The photo shows the American volcanologist David A. Johnston, who is comfortably seated on a folding chair. However, on May 18, 1980, just thirteen hours after this photo was taken, Mount St. Helens erupted, killing 57 people, including Johnston. Johnston was the first to report the eruption of Mount St. Helens, broadcasting his last words on the radio: "Vancouver! Vancouver! It's started!". His body was never found, but in 1993 the wreckage of his trailer was discovered.
This photo of the father and daughter was taken shortly before the terrorist attack in Om on August 15, 1998. The bomb was planted in a red Vauxhall Cavalier car, captured in this photo. The explosion killed 29 people, including a photographer. The father and daughter from the photo survived, and the camera was later found in the ruins.
The photo shows physicist Harold Agnew holding a nuclear atomic bomb "Fat Man" in his hand, which will be dropped on the city of Nagasaki on August 9, 1945. It is inconceivable that a small object in the hands of this man killed 80,000 people.

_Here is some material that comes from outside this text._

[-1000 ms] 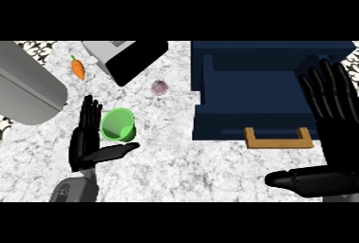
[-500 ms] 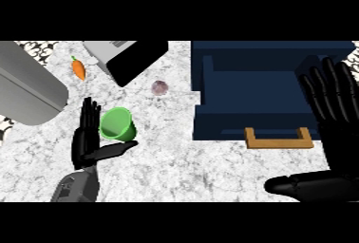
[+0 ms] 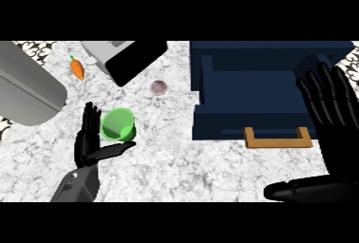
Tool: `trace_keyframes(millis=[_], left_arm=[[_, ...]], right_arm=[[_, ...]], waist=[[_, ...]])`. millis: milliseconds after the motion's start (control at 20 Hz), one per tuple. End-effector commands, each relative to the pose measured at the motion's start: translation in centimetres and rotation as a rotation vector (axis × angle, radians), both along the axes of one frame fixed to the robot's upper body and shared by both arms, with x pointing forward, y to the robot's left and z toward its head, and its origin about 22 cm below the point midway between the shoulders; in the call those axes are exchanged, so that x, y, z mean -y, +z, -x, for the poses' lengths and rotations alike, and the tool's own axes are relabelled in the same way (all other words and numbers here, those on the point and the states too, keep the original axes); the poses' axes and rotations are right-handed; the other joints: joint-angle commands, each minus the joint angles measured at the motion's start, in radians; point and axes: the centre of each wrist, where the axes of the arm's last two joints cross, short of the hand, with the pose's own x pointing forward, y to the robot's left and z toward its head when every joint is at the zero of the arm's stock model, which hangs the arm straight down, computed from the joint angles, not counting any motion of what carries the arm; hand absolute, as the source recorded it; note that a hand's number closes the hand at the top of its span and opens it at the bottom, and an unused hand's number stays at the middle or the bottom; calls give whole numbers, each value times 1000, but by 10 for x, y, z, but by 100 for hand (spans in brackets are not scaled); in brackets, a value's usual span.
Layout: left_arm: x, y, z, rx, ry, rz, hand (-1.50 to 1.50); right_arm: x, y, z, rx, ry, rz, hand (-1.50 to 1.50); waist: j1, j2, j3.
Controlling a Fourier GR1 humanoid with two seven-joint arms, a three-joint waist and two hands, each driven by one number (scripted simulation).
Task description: Pick up the cup, place it into the drawer and close the drawer
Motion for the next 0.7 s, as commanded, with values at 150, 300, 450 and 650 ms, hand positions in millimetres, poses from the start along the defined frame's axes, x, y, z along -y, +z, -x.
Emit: trace_keyframes(millis=[150,300,450,650], left_arm=[[-2,-11,-9,-16,9,1,-150],[-10,-20,1,12,-19,11,-150],[2,-11,-12,26,-32,30,-150],[-19,-30,8,34,-37,62,-150]], right_arm=[[4,4,19,6,13,-19,-150],[14,3,1,2,-7,0,-150],[-7,11,10,-11,8,-16,-150],[12,1,-8,12,-5,-1,-150]], waist=[[-3,0,0],[-1,1,0],[0,0,0],[-2,2,-1]])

David "Chim" Seymour's 1948 photograph depicts a girl named Tereska, who grew up in a concentration camp during World War II. In 1948, she lived in an orphanage for children with emotional disorders in Warsaw. Researchers identified the girl in the photo in 2017. The house of four-year-old Tereska was destroyed during the bombing of Warsaw by the German Luftwaffe, and the girl herself was wounded by shrapnel, which caused her brain damage.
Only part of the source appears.